From Frustration to Contentment: Letting Go of the Little Things
by Melissa Fisher
I had just purchased some of that “nice” soap and had it shipped, especially for me, from the states to our overseas location. I had small children and went through tons of soap each day, so “nice” soap was something I brought out for special occasions. We were having guests over, so I put out a new bottle of Coconut Lime and set it next to my nearly-empty Mango Mandarin.
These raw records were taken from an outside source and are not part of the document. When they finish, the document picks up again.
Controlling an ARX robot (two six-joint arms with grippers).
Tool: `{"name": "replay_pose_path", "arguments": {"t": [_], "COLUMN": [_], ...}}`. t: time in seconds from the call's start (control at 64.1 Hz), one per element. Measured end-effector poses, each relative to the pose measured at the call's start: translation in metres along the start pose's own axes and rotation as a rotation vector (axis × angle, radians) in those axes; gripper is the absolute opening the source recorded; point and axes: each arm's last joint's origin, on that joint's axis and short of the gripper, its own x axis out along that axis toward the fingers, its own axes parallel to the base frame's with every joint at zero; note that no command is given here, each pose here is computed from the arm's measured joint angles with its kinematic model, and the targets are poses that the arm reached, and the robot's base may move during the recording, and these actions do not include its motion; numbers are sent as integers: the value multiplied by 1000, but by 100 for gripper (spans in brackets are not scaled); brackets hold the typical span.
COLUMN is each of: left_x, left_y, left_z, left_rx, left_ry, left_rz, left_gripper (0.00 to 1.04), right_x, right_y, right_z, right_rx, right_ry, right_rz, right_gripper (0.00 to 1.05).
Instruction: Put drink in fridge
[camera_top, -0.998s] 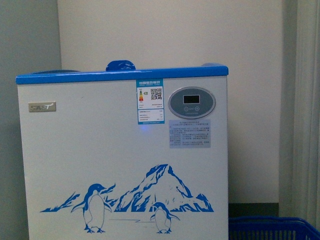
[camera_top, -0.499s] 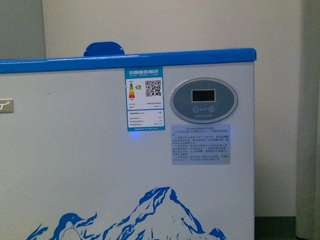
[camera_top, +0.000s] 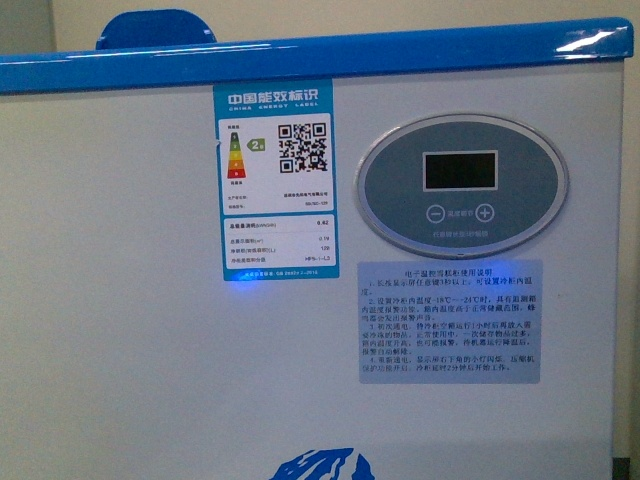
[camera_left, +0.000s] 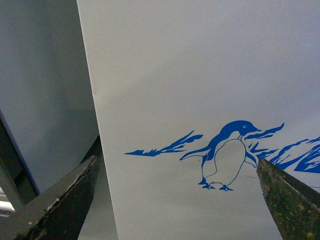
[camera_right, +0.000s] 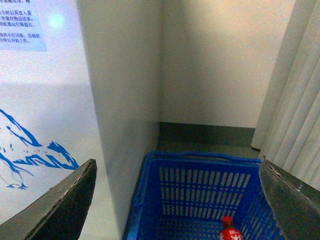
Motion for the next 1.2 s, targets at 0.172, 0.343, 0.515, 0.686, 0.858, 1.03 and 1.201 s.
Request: {"name": "replay_pose_path", "arguments": {"t": [0.172,0.343,0.515,0.686,0.858,1.03,1.201], "left_x": [0,0,0,0,0,0,0], "left_y": [0,0,0,0,0,0,0], "left_z": [0,0,0,0,0,0,0], "left_rx": [0,0,0,0,0,0,0], "left_ry": [0,0,0,0,0,0,0], "left_rz": [0,0,-1,0,0,0,0], "left_gripper": [97,97,97,97,97,97,97], "right_x": [8,41,91,143,187,217,239], "right_y": [-16,-54,-88,-100,-95,-94,-103], "right_z": [-1,-1,-18,-75,-137,-193,-242], "right_rx": [70,90,51,11,-32,-123,-207], "right_ry": [378,517,660,862,989,1054,1076], "right_rz": [-297,-397,-419,-350,-305,-312,-354], "right_gripper": [97,97,97,97,97,97,97]}}
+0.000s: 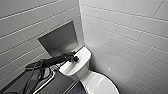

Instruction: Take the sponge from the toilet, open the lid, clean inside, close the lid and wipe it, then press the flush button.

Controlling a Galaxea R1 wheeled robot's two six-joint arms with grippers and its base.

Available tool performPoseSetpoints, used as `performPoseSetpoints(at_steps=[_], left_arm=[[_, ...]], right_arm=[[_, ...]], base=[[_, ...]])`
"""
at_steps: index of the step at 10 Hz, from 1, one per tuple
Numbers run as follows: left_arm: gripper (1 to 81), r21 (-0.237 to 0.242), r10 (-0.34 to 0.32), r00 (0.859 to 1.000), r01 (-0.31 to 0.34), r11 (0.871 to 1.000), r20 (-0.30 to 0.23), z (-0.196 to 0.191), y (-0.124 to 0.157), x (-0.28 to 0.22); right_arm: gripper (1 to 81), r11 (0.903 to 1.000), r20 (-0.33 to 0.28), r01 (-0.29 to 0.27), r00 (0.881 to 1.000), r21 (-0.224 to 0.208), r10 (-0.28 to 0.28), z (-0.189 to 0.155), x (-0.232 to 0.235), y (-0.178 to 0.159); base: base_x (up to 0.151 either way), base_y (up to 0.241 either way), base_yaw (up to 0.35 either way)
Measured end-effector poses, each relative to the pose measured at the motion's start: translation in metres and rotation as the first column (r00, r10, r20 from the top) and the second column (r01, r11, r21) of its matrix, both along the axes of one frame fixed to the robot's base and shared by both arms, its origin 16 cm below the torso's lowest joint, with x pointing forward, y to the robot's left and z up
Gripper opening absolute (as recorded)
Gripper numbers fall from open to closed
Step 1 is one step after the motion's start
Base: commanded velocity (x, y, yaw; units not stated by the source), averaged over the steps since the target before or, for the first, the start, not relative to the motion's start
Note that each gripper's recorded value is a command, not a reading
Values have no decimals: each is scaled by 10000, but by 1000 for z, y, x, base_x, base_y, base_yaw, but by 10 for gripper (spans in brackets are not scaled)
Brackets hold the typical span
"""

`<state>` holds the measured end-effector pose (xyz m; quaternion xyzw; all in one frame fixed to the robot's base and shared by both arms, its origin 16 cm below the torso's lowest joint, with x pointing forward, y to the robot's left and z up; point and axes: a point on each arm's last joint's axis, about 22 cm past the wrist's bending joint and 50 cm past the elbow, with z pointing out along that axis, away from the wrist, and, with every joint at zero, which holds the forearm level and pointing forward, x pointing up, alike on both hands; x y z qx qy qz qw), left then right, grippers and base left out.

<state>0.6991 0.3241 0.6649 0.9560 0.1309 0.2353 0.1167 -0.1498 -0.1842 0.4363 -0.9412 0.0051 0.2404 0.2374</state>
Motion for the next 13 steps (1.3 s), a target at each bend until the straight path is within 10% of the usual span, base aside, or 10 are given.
performPoseSetpoints(at_steps=[6,13], left_arm=[[10,-3,-482,9987,482,9988,169,6,-12,1],[10,-1841,-108,9993,175,9828,370,78,-4,5]], right_arm=[[10,10000,-2,-12,10000,15,12,0,-1,1],[10,10000,-40,-15,10000,16,15,1,0,1]], base=[[0,0,0],[0,0,0]])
A few days after having guests at our house, I walked into the bathroom to find soap, the nice soap, dripping down the sides of the container. I realized that my son had decided to pour my Coconut Lime into the once-empty Mango Mandarin container. It was quite funny, really, considering I didn’t even think to ask why he had spent so long in the bathroom earlier (a good mom should have known better!). So I left it that way, threw out the empty Coconut Lime bottle, and told him not to play with the soaps. Lesson learned.
Or so I thought.
A few weeks later I was having guests over again, so I put out a new scent of soap. Within only a few hours, I found the new Vanilla poured into the Mango Mandarin bottle which, remember, has Coconut Lime in it. Then, probably to hide his mischievousness, my son had filled the rest of the nearly-empty Vanilla bottle bottle with water. Water! Mixed with my “special” soap! This time I was perturbed. Didn’t he realize I paid extra for this soap and that I had to order it from the states?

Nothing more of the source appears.